About this exercise -
Reproduce the records exactly.

[Items from a data source]
☆ ☆ ☆ ☆ ☆

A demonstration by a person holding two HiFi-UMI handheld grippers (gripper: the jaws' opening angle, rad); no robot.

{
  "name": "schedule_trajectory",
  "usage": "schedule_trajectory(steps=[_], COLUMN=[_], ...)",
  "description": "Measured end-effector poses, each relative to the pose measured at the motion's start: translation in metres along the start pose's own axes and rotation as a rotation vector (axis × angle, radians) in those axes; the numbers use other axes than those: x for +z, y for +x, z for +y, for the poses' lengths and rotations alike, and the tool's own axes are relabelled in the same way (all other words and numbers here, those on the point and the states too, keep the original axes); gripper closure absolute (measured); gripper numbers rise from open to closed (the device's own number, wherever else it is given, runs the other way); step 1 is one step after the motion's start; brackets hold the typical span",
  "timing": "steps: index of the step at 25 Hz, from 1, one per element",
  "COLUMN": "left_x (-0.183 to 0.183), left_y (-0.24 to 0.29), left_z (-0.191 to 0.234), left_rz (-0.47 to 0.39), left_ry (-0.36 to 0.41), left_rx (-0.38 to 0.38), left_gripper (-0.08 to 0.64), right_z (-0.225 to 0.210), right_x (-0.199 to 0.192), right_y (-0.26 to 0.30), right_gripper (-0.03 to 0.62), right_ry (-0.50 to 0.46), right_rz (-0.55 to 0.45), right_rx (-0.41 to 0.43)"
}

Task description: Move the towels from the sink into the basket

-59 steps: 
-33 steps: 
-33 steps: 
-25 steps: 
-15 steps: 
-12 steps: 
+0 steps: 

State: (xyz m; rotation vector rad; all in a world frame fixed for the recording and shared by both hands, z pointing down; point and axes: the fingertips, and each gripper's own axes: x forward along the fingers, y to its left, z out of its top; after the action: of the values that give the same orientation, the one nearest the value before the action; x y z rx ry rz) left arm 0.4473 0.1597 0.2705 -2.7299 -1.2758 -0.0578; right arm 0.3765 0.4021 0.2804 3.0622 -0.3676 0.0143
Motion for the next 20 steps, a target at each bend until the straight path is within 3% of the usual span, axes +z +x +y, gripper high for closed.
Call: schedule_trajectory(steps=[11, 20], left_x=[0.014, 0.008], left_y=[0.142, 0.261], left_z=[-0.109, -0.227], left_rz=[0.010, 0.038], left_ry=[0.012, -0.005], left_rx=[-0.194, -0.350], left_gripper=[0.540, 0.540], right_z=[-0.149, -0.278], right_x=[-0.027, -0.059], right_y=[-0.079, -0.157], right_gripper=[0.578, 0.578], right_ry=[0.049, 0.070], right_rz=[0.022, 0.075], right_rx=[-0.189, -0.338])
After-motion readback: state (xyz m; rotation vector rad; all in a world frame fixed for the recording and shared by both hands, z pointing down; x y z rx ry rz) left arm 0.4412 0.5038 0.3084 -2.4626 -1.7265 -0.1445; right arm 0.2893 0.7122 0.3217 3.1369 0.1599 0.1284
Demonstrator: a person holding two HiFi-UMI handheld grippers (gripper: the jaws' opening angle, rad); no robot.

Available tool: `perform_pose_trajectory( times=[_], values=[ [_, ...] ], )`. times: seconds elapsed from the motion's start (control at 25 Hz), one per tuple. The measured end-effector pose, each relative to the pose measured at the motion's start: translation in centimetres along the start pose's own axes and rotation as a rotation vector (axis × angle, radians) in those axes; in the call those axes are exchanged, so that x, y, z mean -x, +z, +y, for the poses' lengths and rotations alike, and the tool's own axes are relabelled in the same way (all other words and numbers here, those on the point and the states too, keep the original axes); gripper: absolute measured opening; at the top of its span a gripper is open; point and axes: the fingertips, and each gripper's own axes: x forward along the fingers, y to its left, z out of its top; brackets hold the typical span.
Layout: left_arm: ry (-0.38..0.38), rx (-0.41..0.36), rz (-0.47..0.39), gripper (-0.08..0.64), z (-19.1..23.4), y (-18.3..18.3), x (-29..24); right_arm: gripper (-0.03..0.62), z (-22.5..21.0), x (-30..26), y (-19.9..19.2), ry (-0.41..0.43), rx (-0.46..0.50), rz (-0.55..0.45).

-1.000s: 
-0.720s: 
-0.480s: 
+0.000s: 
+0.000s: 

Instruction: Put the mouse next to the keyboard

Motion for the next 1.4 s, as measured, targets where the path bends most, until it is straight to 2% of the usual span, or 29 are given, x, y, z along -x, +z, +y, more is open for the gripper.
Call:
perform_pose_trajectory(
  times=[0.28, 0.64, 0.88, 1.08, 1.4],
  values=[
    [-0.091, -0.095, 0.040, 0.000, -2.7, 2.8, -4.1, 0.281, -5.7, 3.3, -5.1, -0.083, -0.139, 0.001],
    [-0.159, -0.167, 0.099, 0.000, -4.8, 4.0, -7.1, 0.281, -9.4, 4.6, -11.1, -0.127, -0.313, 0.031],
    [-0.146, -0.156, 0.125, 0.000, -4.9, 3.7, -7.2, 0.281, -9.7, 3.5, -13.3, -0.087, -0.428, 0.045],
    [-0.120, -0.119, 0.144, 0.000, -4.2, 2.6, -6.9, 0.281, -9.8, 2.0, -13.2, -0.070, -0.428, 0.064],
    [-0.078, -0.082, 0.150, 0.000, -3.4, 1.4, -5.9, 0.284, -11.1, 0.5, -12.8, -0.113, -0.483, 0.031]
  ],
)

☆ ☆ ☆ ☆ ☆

Result for this task -
A demonstration by a person holding two HiFi-UMI handheld grippers (gripper: the jaws' opening angle, rad); no robot.

{
  "name": "schedule_trajectory",
  "usage": "schedule_trajectory(steps=[_], COLUMN=[_], ...)",
  "description": "Measured end-effector poses, each relative to the pose measured at the motion's start: translation in metres along the start pose's own axes and rotation as a rotation vector (axis × angle, radians) in those axes; the numbers use other axes than those: x for +z, y for +x, z for +y, for the poses' lengths and rotations alike, and the tool's own axes are relabelled in the same way (all other words and numbers here, those on the point and the states too, keep the original axes); gripper closure absolute (measured); gripper numbers rise from open to closed (the device's own number, wherever else it is given, runs the other way); step 1 is one step after the motion's start; brackets hold the typical span",
  "timing": "steps: index of the step at 25 Hz, from 1, one per element",
  "COLUMN": "left_x (-0.183 to 0.183), left_y (-0.24 to 0.29), left_z (-0.191 to 0.234), left_rz (-0.47 to 0.39), left_ry (-0.36 to 0.41), left_rx (-0.38 to 0.38), left_gripper (-0.08 to 0.64), right_z (-0.225 to 0.210), right_x (-0.199 to 0.192), right_y (-0.26 to 0.30), right_gripper (-0.03 to 0.62), right_ry (-0.50 to 0.46), right_rz (-0.55 to 0.45), right_rx (-0.41 to 0.43)"
}

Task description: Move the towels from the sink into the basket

-59 steps: 
-33 steps: 
-33 steps: 
-25 steps: 
-15 steps: 
-12 steps: 
+0 steps: 

State: (xyz m; rotation vector rad; all in a world frame fixed for the recording and shared by both hands, z pointing down; point and axes: the fingertips, and each gripper's own axes: x forward along the fingers, y to its left, z out of its top; after the action: of the values that give the same orientation, the one nearest the value before the action; x y z rx ry rz) left arm 0.4473 0.1597 0.2705 -2.7299 -1.2758 -0.0578; right arm 0.3765 0.4021 0.2804 3.0622 -0.3676 0.0143
Motion for the next 20 steps, a target at each bend until the straight path is within 3% of the usual span, axes +z +x +y, gripper high for closed.
Call: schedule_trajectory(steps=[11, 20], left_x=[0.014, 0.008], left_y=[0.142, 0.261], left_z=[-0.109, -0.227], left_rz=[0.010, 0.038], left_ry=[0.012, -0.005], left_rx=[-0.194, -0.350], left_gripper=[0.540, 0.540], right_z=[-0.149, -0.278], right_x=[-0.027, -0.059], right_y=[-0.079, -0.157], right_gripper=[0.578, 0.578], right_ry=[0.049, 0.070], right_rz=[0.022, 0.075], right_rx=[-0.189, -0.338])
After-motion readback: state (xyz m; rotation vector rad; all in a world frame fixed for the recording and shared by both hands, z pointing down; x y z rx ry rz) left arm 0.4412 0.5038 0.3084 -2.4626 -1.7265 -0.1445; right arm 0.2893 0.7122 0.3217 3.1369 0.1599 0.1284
Demonstrator: a person holding two HiFi-UMI handheld grippers (gripper: the jaws' opening angle, rad); no robot.

Available tool: `perform_pose_trajectory( times=[_], values=[ [_, ...] ], )`. times: seconds elapsed from the motion's start (control at 25 Hz), one per tuple. The measured end-effector pose, each relative to the pose measured at the motion's start: translation in centimetres along the start pose's own axes and rotation as a rotation vector (axis × angle, radians) in those axes; in the call those axes are exchanged, so that x, y, z mean -x, +z, +y, for the poses' lengths and rotations alike, and the tool's own axes are relabelled in the same way (all other words and numbers here, those on the point and the states too, keep the original axes); gripper: absolute measured opening; at the top of its span a gripper is open; point and axes: the fingertips, and each gripper's own axes: x forward along the fingers, y to its left, z out of its top; brackets hold the typical span.
Layout: left_arm: ry (-0.38..0.38), rx (-0.41..0.36), rz (-0.47..0.39), gripper (-0.08..0.64), z (-19.1..23.4), y (-18.3..18.3), x (-29..24); right_arm: gripper (-0.03..0.62), z (-22.5..21.0), x (-30..26), y (-19.9..19.2), ry (-0.41..0.43), rx (-0.46..0.50), rz (-0.55..0.45).

-1.000s: 
-0.720s: 
-0.480s: 
+0.000s: 
+0.000s: 

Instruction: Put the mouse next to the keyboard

Motion for the next 1.4 s, as measured, targets where the path bends most, until it is straight to 2% of the usual span, or 29 are given, x, y, z along -x, +z, +y, more is open for the gripper.
Call:
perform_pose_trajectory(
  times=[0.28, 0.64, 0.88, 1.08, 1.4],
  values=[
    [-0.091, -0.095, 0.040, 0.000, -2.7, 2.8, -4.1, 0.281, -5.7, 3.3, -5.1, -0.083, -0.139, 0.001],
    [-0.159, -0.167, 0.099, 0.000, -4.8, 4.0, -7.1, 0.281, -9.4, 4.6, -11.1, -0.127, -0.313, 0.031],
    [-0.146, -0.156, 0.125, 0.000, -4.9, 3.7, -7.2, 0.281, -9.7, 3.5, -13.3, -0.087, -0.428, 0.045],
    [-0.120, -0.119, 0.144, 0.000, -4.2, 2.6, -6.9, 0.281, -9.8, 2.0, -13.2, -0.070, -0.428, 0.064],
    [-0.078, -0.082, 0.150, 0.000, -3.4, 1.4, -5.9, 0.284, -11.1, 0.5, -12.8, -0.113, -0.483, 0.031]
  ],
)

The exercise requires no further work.